Los niños subieron a las escaleras, intentando no manchar sus zapatos con las pequeñas lagunas de tinto que rebosaban en ellas y encontraron una amplia sala que abarcaba todo el segundo piso del local. Había sillones, mesas, sillas y hasta esculturas. Sus mentes divagaban en cada esquina de ésta y mantenían sus quijadas al ras del suelo, al momento en que aspiraban del filtro y se llenaban de humo los pulmones. Y hablaron de la inminente espera de la muerte que se escondía detrás de las plantas en una esquina, y de las posturas filosóficas que hay más allá de las puertas del bar, cruzando la calle.
Y entre los suspiros y anhelos de sueños inmaculados y palabras todavía sin ser pronunciadas, una figura extraña y temerosa se acercó a su conversa y con un dialecto de fuera les cuestionó acerca de la música, a lo que ellos respondieron con grata emoción, exaltando el talento de los intérpretes.
―Nos tenemos que ir, ¡tocarán Crazy! ―dijo la jusrista, bajando las escaleras a toda velocidad con el fin de deleitar sus sentidos y beber más tinto; cantando las canciones a la par de ellos y alzando los brazos en sumo júbilo, mientras que el resto la seguía, con un caminar más pausado.
Invitaron a la figura a su mesa, a disfrutar del queso y tomar del vino. Gritaron, hablaron y rieron. Estrujaron sus cuerpos los unos a los otros e intercambiaron posturas de vida, anécdotas y gustos variados. Aplaudieron hasta embriagarse en su verbo, llegando hasta el final de la botella y rogando por sus últimas gotas, que no saciarían su inagotable sed, pero llenarían un vacío provocado por las lágrimas en la copa.
Y cuando cada uno de ellos partiera a su casa, el músico y la figura en un auto y el escritor y la jurista en otro, se perderían en sus nuevas conversaciones, haciéndose amigos de extraños guardias que se posaban a las afueras de los edificios públicos.

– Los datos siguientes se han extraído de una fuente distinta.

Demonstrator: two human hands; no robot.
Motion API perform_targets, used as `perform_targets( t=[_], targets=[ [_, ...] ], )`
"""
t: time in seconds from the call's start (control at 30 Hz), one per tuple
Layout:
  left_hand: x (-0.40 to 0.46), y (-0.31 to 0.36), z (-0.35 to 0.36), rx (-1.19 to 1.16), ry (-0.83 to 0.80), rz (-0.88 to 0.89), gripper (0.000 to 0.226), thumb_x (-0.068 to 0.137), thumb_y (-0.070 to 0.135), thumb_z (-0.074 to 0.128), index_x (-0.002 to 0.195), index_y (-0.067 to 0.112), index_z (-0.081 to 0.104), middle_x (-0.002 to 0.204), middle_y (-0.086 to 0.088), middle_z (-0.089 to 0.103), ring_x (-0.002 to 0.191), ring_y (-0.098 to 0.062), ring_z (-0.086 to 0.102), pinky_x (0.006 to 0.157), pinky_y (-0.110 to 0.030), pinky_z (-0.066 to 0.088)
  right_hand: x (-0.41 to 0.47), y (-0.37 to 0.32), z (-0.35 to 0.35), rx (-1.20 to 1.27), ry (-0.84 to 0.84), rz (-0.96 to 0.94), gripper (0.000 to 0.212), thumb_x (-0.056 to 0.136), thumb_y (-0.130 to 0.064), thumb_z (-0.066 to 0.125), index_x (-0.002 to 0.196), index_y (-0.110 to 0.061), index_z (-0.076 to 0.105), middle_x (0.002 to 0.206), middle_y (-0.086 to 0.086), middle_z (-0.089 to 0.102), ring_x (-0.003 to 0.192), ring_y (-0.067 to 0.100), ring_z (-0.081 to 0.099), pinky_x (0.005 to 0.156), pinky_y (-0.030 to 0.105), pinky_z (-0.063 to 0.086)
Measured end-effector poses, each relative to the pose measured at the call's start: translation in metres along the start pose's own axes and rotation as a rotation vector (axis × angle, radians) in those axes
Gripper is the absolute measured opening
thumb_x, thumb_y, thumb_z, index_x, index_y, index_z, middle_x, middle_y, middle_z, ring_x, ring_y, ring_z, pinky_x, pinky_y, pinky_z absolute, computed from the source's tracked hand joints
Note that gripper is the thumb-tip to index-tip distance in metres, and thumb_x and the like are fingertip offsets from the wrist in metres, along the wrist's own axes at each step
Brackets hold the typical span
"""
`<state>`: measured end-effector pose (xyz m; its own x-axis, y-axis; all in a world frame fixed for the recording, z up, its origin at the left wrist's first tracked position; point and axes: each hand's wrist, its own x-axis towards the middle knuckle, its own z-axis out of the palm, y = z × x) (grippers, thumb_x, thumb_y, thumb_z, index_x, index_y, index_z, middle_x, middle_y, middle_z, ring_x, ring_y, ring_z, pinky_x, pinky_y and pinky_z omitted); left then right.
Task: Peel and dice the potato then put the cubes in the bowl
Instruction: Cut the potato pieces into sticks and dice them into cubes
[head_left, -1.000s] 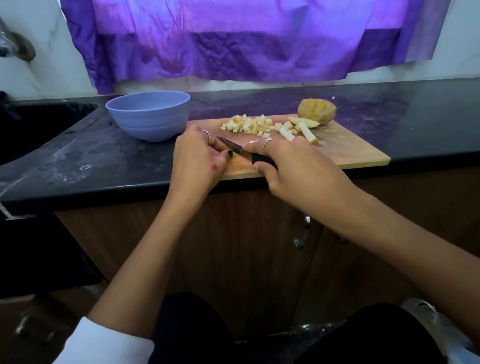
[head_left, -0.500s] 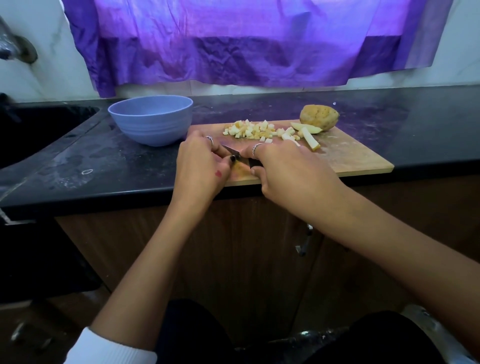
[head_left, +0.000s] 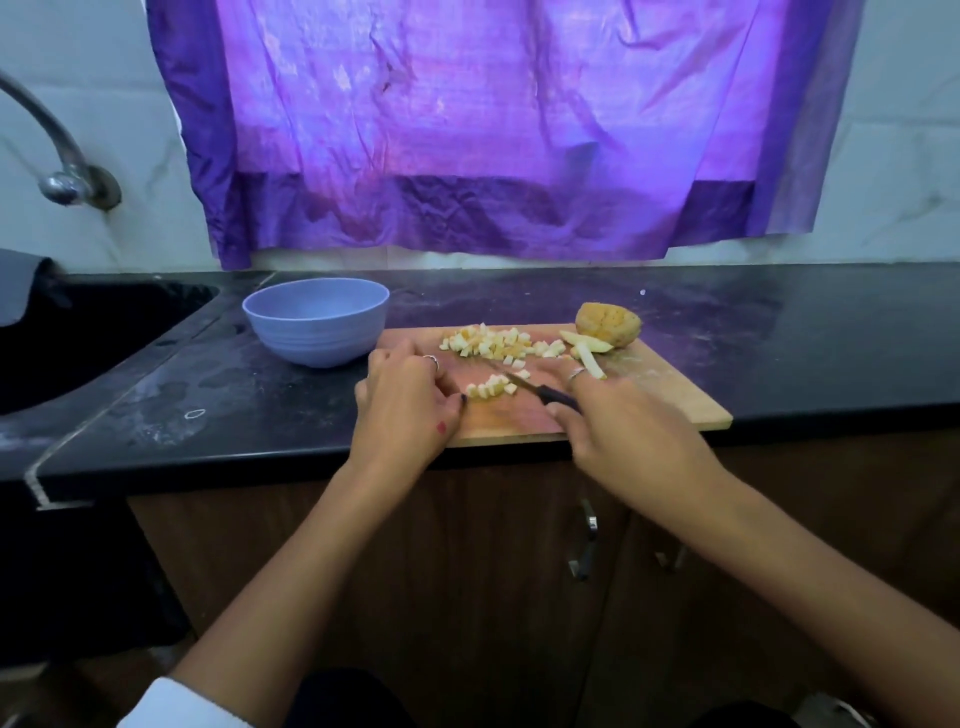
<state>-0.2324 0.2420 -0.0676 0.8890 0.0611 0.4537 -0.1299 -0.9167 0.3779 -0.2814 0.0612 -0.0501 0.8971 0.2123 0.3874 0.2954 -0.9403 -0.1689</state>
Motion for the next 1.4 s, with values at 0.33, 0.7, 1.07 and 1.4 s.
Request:
perform_targets(
  t=[0.33,0.7,1.07,1.4],
  targets=[
    [0.042,0.020,0.021,0.127,-0.409,0.138,0.093,0.084,0.073,0.040,0.154,0.026,0.002,0.162,0.001,0.001,0.148,-0.025,-0.006,0.117,-0.050,0.002,-0.001,0.034,-0.011,0.192,0.041,0.149,0.030,0.099,-0.029,0.044,0.129,-0.031,0.048,0.103,-0.005,0.055,0.083,0.012,0.050,0.065,0.030,0.040],
    [0.110,-0.002,0.041,0.270,-0.084,0.329,0.066,0.093,0.059,0.039,0.147,0.022,0.031,0.152,0.002,0.032,0.145,-0.018,0.015,0.115,-0.044,0.011,-0.003,0.062,-0.020,0.271,-0.007,0.071,0.019,0.096,-0.034,0.053,0.081,-0.045,0.052,0.062,-0.019,0.039,0.059,-0.002,0.045,0.049,0.017,0.031],
    [0.066,0.017,0.011,-0.025,0.230,0.269,0.044,0.096,0.023,0.053,0.138,0.014,0.046,0.137,-0.006,0.052,0.130,-0.023,0.039,0.104,-0.045,0.031,0.066,0.042,-0.014,0.277,-0.056,-0.035,0.024,0.092,-0.029,0.058,0.114,-0.033,0.067,0.087,-0.017,0.055,0.079,0.003,0.050,0.066,0.023,0.037],
    [0.010,0.075,0.026,0.128,0.007,0.219,0.040,0.091,0.054,0.049,0.100,0.017,0.063,0.107,-0.001,0.061,0.103,-0.021,0.054,0.086,-0.038,0.044,0.037,0.081,0.004,1.090,0.317,0.309,0.024,0.097,-0.013,0.054,0.116,-0.021,0.066,0.052,-0.016,0.056,0.033,-0.001,0.042,0.036,0.009,0.028]
  ],
)
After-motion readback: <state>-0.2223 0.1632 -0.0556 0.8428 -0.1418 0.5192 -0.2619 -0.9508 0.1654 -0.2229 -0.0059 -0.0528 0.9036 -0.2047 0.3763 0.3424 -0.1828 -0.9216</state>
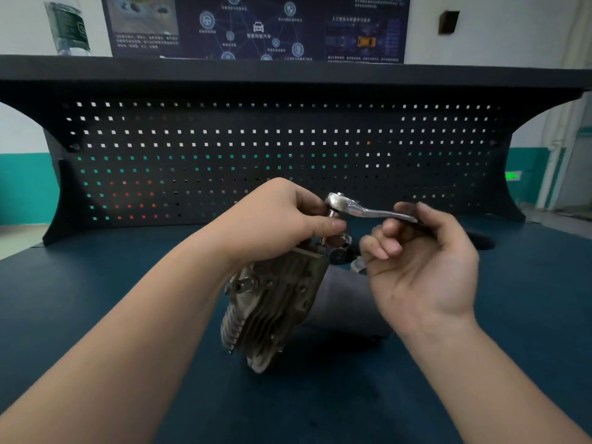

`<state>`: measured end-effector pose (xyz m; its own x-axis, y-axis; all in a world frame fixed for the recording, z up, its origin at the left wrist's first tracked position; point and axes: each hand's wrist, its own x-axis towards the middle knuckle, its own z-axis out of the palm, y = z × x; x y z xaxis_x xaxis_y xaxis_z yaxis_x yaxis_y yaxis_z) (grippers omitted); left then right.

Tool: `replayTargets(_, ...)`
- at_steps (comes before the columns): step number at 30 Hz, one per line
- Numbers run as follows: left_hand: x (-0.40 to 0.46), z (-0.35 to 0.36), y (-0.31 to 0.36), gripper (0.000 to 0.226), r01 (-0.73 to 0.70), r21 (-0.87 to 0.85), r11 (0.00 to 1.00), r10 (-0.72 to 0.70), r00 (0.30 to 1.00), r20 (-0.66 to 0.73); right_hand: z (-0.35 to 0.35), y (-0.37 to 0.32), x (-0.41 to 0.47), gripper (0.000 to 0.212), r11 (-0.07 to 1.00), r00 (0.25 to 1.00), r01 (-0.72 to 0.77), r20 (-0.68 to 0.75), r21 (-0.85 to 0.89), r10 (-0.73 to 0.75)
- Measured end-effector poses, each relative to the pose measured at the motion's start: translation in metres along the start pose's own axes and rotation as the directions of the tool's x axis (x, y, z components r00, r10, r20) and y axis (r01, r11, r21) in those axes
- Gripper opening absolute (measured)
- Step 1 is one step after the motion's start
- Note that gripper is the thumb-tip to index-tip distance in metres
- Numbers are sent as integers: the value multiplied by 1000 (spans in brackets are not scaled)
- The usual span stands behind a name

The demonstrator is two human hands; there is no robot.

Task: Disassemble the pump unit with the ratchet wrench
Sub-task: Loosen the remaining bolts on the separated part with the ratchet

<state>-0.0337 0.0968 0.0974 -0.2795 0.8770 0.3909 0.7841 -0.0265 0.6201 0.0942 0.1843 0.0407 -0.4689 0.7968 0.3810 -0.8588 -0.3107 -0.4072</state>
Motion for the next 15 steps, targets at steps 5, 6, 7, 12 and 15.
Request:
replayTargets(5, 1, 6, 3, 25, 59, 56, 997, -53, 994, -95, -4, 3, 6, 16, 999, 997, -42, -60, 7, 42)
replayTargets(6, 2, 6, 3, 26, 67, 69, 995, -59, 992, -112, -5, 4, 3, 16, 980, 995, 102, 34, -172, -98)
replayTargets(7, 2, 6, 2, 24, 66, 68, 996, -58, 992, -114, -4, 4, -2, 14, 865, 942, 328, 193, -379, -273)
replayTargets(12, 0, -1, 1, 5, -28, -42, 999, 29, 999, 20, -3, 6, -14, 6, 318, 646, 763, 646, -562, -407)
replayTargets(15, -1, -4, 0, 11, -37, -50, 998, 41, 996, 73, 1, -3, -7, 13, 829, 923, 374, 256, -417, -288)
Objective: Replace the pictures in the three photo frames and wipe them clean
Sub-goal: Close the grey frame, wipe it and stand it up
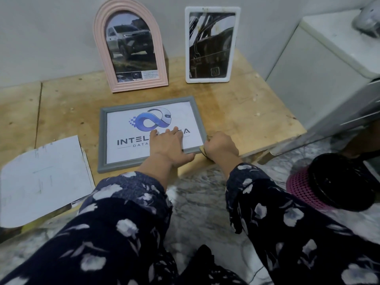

La jurista agarró cariño en uno de ellos, que amablemente les intercambió un poco de fuego por uno de sus cigarrillos de clavo, ya que los niños habían perdido el encendedor. Ella lo aduló y agradeció su servicio con una alegría despampanante, que podía sonrojar hasta a una estatua, y si por sus gustos fuera, una estatua de la Justicia de mármol.
Los dos niños fumaron desde el bar hasta su casa, riendo y hablando de temas tan carnales como la sangre en sus venas y el aire en sus pulmones. Intentaron cantar en el trayecto, pero los estragos del vino habían adormecido sus pensamientos y ablandado su lengua. Se consolaron mutuamente con palabras dulces y verdades tiesas, sintiendo los golpes de la realidad en sus pequeños pechos que se llenaban de humo, humo que nacía de los cigarrillos que encendían continuamente con los filtros en llamas a falta de un mechero que avivara su vicio.
Una vez llegando a su destino, se agradecieron lo dicho y hecho, prometiendo verse de nuevo en alguna otra encrucijada de la vida, cuyos caminos son desconocidos para los que la transitan, arrinconándolos a las banquetas con el peligro constante de los autos aplanando el asfalto.
A la mañana siguiente, el escritor tomó la cajetilla de cigarrillos y encontró el encendedor ahí dentro, escondido entre seis cilindros cancerígenos que lo tenían secuestrado.